Dear SHECP Community,
As we all navigate the persistent uncertainties that surround all of us in this moment, I am regularly reminded that numbers are more meaningful to me—and perhaps more maddeningly indiscernible—than they have ever been. Every morning around 11:00 CST, I pick up my phone, pull up my bookmarked pages, and get updated on Mississippi’s “daily counts.” I’m not entirely sure what that does for my sense of certainty or predictability, except to say that it is the one thing that seems sure to appear, like clockwork, every day.
Like my daily screen ritual, when I try to make sense of what we did this summer, numbers seem like a logical place to start. 84 interns. 18 schools. 64 agencies. 21 new partners. 27 cities. 30 cohort mentors. 6 medical school mentors. 2 virtual conferences. 4 keynote events. 9 keynote speakers.
One book. 7 reflection prompts. Hundreds of Flipgrid posts, self-assessments, and other artifacts.

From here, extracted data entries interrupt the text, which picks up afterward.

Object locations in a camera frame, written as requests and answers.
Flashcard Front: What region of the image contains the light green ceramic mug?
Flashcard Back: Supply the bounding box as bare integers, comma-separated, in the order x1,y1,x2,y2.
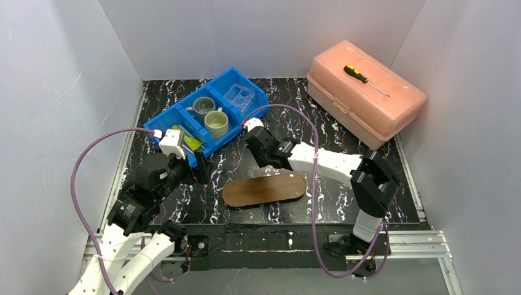
204,108,229,141

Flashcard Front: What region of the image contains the blue three-compartment bin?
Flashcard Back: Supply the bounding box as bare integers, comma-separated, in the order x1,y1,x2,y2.
144,68,269,158

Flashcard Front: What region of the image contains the clear plastic toothbrush holder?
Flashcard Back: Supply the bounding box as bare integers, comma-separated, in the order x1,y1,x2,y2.
224,83,254,116

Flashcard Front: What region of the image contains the grey-blue ceramic mug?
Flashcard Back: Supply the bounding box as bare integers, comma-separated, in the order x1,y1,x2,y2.
185,96,216,126

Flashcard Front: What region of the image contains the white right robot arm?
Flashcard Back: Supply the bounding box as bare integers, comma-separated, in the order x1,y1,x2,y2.
244,125,401,243

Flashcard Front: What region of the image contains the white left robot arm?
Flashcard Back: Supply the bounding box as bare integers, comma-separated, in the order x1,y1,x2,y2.
70,149,213,294

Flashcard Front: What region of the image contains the yellow-green toothpaste tube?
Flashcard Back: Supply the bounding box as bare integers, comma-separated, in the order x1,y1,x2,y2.
172,125,203,151

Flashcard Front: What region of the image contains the oval wooden tray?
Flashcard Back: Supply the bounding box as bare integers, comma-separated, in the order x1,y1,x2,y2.
222,173,307,208

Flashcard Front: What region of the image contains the pink plastic toolbox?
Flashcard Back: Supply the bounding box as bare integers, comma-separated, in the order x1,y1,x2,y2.
307,41,427,150

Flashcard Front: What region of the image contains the yellow black screwdriver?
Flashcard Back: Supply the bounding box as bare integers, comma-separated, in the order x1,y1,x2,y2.
343,65,390,97

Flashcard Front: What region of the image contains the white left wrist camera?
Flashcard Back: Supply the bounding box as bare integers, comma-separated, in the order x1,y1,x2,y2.
159,129,186,160

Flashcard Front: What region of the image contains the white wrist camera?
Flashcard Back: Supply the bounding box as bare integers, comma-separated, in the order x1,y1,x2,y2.
242,117,264,132
159,129,186,160

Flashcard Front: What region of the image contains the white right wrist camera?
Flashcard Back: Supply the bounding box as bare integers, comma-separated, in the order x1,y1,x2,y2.
242,117,264,132

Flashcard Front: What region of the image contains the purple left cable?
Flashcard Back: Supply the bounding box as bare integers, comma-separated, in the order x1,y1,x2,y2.
70,127,192,295

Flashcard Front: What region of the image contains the purple cable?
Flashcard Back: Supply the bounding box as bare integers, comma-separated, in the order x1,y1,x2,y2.
242,103,391,280
70,127,192,295

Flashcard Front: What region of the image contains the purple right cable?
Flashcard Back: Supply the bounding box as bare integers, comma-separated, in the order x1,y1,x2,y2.
242,103,391,280

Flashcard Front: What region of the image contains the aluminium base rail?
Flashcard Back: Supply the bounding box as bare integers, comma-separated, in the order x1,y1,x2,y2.
81,230,453,261

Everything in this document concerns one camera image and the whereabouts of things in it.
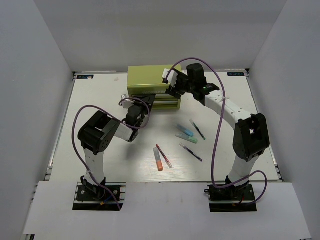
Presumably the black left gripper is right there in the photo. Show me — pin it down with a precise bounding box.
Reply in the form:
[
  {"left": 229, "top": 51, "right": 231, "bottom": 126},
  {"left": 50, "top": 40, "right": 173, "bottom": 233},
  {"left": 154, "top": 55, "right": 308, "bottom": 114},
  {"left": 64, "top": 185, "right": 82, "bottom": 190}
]
[{"left": 131, "top": 93, "right": 155, "bottom": 130}]

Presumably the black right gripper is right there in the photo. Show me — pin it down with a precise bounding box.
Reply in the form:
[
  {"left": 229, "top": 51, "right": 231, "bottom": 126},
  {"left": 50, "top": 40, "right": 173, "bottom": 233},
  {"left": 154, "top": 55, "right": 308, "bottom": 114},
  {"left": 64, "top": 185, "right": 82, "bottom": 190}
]
[{"left": 166, "top": 71, "right": 196, "bottom": 100}]

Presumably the blue highlighter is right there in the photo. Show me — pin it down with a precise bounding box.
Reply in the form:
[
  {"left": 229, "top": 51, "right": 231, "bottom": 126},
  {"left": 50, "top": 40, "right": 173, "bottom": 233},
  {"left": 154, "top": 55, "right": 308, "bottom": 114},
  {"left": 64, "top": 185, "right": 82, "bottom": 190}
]
[{"left": 174, "top": 123, "right": 194, "bottom": 137}]

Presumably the green highlighter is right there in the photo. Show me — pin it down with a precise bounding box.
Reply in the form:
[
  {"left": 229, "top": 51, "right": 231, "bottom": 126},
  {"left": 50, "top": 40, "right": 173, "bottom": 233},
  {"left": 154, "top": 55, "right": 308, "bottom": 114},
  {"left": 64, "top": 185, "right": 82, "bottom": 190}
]
[{"left": 175, "top": 132, "right": 198, "bottom": 144}]

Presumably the orange highlighter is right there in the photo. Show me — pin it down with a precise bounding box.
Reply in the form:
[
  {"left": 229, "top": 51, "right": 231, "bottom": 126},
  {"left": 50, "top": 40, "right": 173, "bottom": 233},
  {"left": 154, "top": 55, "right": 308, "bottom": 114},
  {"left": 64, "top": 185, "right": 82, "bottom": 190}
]
[{"left": 153, "top": 147, "right": 163, "bottom": 172}]

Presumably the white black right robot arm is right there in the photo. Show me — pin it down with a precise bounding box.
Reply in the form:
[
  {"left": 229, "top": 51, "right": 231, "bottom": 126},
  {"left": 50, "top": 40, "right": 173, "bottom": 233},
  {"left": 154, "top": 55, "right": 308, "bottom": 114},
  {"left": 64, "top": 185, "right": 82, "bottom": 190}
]
[{"left": 162, "top": 63, "right": 270, "bottom": 200}]

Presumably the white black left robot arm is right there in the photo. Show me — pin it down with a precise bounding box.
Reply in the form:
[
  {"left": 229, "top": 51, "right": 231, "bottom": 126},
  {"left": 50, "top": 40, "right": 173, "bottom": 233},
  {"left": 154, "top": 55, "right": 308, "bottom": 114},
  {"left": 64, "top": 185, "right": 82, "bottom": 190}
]
[{"left": 77, "top": 94, "right": 156, "bottom": 200}]

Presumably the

A dozen partners stepped forward as professional practice mentors in their field of expertise—most of them at both the Opening and Closing Conference– to prepare and reflect with our interns about vocation. Our alumni—22 of them—participated in both conferences, led cohort sessions, and in some cases, mentored our 2020 interns at the agencies where they now work!
Numbers are good. They provide a point of departure when we’re asking a big, complicated question. But they can conceal as much as they reveal. The number of demonstrators who have turned out to demand justice cannot begin to reflect the depth and extent of our nation’s record of injustice. Much like the case counts I consult each morning, they are only one measure.
This summer, the Consortium did what the Consortium was designed to do—collaborate across diverse talents, professional acuities, and passions to demonstrate a shared commitment to undergraduate education about poverty. Even as all of us were thrown into an unexpected spring transition, faculty, staff, and students from across our institutions—all of whom were managing their own institutions’ transitions—showed up, stepped forward, and made a summer commitment not knowing exactly what making that commitment was going to mean. SHECP alumni—most of whom are in the earliest years of their careers—led cohorts, participated in alumni panels, and attended community-building events. Our summer scholar, Dr. Scott Allard, not only presented the final keynote, he hosted a student conversation and engaged with staff and faculty in separate events. Our Community Partners mentored our students throughout the summer through their internships, but they also facilitated sessions at our Opening and Closing Conferences. They did all of that as their daily work responsibilities multiplied and shifted.
SHECP is not the only thing that any of us do. It is only one of multiple and overlapping communities within which we all work and live. My hope, however, is that this summer’s experience and the successes that our students had reinforces why we continue the work. The incredible demonstration of commitment we witnessed this summer is evidence, in my mind, that we share a sense of belonging and responsibility for our mission.
Thank you for being part of our community this past summer. I can assure you that among the multitude of contributions, each was vital. None was more critical, in my mind than the courage, commitment, and endurance of our interns. With investments like yours, our future is assured.
Best wishes for health and comfort in the coming months.